Records excerpted from a collection
-- Opening Marker --

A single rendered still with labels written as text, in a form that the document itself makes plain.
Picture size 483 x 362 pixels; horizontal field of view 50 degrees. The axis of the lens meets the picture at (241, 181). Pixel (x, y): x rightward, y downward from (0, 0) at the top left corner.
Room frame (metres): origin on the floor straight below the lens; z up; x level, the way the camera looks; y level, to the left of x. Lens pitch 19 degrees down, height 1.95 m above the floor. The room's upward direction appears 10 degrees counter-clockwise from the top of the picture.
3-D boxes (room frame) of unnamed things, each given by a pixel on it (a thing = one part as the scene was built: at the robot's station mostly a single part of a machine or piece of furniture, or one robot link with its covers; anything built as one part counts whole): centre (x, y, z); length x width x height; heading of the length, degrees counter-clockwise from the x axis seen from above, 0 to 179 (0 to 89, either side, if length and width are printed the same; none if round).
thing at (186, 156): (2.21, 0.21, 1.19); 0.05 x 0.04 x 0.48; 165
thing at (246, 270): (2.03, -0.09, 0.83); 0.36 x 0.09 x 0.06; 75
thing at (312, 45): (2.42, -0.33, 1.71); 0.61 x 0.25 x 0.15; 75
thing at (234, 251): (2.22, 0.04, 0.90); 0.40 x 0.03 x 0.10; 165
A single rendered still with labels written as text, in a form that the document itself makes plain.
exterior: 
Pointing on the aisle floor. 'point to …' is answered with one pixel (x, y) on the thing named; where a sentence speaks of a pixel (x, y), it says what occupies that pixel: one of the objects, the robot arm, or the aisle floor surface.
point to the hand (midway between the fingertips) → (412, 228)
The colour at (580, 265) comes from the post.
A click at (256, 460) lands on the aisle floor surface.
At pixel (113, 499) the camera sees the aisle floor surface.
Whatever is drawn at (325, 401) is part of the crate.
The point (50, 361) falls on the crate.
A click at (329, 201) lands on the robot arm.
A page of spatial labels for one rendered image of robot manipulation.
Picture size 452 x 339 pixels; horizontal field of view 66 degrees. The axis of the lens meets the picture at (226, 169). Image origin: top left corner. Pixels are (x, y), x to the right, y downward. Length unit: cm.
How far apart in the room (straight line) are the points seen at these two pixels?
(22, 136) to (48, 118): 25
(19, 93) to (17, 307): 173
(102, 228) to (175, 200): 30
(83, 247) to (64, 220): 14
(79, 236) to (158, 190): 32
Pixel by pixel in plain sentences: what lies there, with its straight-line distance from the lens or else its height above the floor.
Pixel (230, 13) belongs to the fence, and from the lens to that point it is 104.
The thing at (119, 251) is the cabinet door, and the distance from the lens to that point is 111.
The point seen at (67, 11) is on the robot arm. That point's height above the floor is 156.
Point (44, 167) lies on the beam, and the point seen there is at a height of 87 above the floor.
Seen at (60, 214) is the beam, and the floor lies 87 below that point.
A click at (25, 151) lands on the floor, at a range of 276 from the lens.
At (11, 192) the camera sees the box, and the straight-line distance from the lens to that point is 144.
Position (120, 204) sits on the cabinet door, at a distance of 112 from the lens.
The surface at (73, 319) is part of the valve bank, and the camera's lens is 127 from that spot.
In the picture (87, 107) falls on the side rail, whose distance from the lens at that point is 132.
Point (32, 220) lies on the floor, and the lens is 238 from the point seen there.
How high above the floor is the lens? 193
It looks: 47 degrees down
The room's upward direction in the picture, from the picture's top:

-- Closing Marker --

About this exercise:
Among the entries above, tally each line with the string "below" and state that figure only.

Result of this task:
2